Word for word, restate the lines from the start of the data down to the line with "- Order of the", both included.

___ Dataset content ___

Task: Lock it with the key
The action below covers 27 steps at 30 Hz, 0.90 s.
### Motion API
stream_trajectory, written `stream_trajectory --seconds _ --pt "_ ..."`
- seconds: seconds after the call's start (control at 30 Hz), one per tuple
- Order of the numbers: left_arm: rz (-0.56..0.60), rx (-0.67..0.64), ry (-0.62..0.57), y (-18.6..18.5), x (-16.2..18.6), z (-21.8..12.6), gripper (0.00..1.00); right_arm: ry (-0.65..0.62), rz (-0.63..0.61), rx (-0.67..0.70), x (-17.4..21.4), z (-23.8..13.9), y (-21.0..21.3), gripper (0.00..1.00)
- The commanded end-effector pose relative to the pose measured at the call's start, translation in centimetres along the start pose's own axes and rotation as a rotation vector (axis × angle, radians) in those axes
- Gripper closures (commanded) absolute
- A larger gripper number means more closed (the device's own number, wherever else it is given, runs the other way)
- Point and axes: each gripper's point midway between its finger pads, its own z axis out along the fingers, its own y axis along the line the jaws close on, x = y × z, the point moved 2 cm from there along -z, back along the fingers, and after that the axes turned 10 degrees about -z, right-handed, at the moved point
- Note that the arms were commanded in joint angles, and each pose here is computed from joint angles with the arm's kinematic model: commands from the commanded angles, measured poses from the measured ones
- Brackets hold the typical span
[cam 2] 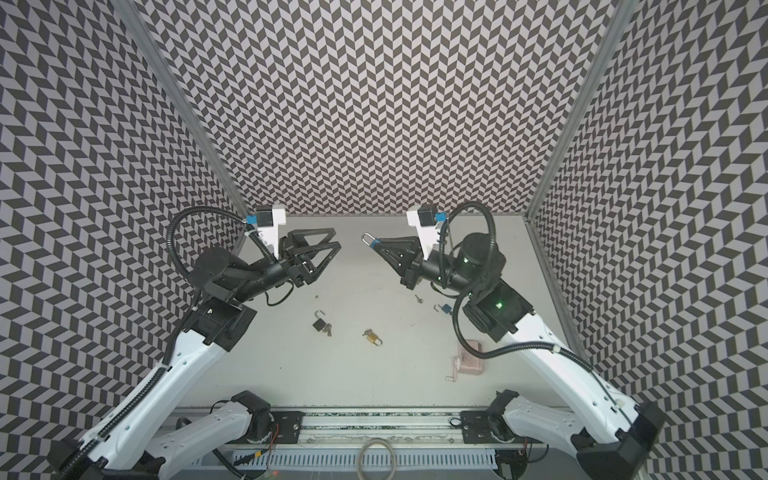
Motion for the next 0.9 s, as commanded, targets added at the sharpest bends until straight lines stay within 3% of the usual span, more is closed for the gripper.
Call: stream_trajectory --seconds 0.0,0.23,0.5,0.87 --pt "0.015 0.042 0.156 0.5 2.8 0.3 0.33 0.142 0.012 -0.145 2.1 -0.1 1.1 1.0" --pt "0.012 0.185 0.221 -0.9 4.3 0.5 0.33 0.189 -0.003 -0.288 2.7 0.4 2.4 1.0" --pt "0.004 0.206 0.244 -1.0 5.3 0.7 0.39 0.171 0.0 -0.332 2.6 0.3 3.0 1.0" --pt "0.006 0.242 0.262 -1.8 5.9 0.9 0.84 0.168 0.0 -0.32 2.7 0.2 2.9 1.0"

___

» **Expected answer**
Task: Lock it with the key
The action below covers 27 steps at 30 Hz, 0.90 s.
### Motion API
stream_trajectory, written `stream_trajectory --seconds _ --pt "_ ..."`
- seconds: seconds after the call's start (control at 30 Hz), one per tuple
- Order of the numbers: left_arm: rz (-0.56..0.60), rx (-0.67..0.64), ry (-0.62..0.57), y (-18.6..18.5), x (-16.2..18.6), z (-21.8..12.6), gripper (0.00..1.00); right_arm: ry (-0.65..0.62), rz (-0.63..0.61), rx (-0.67..0.70), x (-17.4..21.4), z (-23.8..13.9), y (-21.0..21.3), gripper (0.00..1.00)

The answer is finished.